Work instructions: Copy the data that follows, character for character, minus the pictures.

::: Material provided

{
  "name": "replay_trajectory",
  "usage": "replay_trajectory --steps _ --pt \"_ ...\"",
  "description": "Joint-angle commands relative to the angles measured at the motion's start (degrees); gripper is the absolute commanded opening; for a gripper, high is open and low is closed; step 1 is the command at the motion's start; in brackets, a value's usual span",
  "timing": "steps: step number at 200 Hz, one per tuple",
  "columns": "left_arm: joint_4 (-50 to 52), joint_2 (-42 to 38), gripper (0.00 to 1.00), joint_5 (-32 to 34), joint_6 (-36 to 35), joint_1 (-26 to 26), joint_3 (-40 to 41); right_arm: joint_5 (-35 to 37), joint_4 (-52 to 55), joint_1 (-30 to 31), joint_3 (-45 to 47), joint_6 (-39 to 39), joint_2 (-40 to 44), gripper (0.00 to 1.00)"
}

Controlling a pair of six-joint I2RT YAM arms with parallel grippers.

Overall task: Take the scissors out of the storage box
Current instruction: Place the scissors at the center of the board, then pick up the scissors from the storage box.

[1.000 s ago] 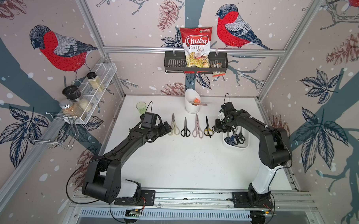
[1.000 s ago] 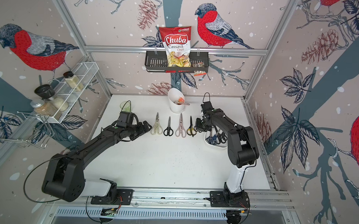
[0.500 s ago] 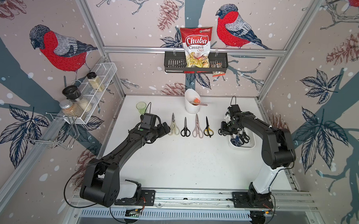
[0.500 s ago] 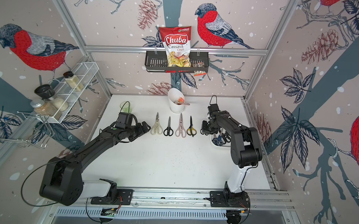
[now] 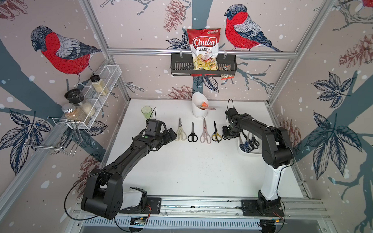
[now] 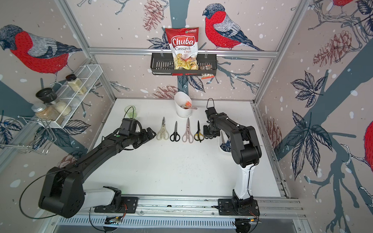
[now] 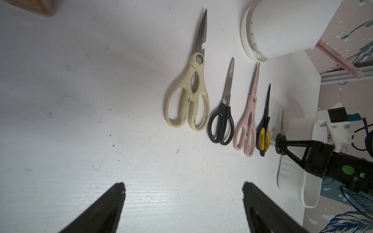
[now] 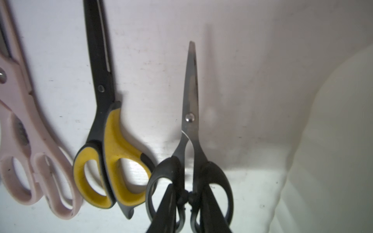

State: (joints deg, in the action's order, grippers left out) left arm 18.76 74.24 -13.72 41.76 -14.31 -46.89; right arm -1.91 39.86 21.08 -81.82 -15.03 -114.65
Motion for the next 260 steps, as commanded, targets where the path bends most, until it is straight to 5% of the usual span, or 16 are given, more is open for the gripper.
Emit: replay_trajectory --steps 1,62,101,129,192,260 --pt "0.66 -0.58 0.95 0.34 0.02 0.14 0.53 2.17 1.45 0.25 -0.27 0.03 -1.14 0.00" --pt "1.07 -1.11 0.95 0.80 -0.48 0.12 0.58 2.19 0.00 0.89 -1.05 -1.25 -2.97 0.00" --pt "1.01 -1.19 0.95 0.60 -0.59 0.10 0.79 2.55 0.42 1.15 -0.99 -2.06 -3.21 0.25" --pt "1.08 -1.29 0.95 0.53 -0.80 0.08 0.90 2.35 0.70 1.29 -1.46 -2.81 -1.45 0.32" --pt "0.43 -0.25 0.95 -1.19 -1.49 0.12 0.69 1.57 5.43 -0.25 -6.08 -4.55 6.55 0.36" --pt "-2.06 4.16 0.95 -2.90 -1.57 -2.00 -0.97 3.78 8.82 -11.24 2.37 -8.10 16.52 0.32"
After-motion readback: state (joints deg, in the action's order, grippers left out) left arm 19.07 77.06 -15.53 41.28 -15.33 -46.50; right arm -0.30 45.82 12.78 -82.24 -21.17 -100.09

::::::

The completed task:
{
  "name": "replay_trajectory",
  "usage": "replay_trajectory --steps _ --pt \"_ ...\"",
  "description": "Joint-angle commands relative to the angles measured at the motion's start (degrees); gripper is the absolute commanded opening; for a gripper, high is open and low is closed; step 1 is the command at the motion's start; in brackets, a value's usual span",
  "timing": "steps: step number at 200 Hz, one per tuple",
  "columns": "left_arm: joint_4 (-50 to 52), joint_2 (-42 to 38), gripper (0.00 to 1.00), joint_5 (-32 to 34), joint_6 (-36 to 35), joint_1 (-26 to 26), joint_3 (-40 to 41); right_arm: joint_5 (-35 to 37), joint_4 (-52 to 55), joint_1 (-30 to 31), joint_3 (-45 to 47), joint_6 (-39 to 39), joint_2 (-40 to 44), gripper (0.00 to 1.00)"
}

Controlling a pair of six-joint I2RT YAM arms with parallel grippers.

Overall task: Take the scissors out of the storage box
Current instruction: Place the scissors at the center of the board, then pick up the scissors from the storage box.

[1.000 s ago] 
[1.000 s ago] 
[0.500 s ago] 
[0.500 s ago] 
[now] 
[now] 
[now] 
[now] 

State: (joints deg, in the action's order, grippers left out) left arm 18.76 74.24 -13.72 41.76 -14.31 -46.89; right arm -1.91 39.86 21.08 -81.82 -15.03 -114.65
Motion for the next 260 steps, as commanded, targets where the path bends most, until it is straight to 5% of the usual span, or 16 are given, more is open for the gripper.
Emit: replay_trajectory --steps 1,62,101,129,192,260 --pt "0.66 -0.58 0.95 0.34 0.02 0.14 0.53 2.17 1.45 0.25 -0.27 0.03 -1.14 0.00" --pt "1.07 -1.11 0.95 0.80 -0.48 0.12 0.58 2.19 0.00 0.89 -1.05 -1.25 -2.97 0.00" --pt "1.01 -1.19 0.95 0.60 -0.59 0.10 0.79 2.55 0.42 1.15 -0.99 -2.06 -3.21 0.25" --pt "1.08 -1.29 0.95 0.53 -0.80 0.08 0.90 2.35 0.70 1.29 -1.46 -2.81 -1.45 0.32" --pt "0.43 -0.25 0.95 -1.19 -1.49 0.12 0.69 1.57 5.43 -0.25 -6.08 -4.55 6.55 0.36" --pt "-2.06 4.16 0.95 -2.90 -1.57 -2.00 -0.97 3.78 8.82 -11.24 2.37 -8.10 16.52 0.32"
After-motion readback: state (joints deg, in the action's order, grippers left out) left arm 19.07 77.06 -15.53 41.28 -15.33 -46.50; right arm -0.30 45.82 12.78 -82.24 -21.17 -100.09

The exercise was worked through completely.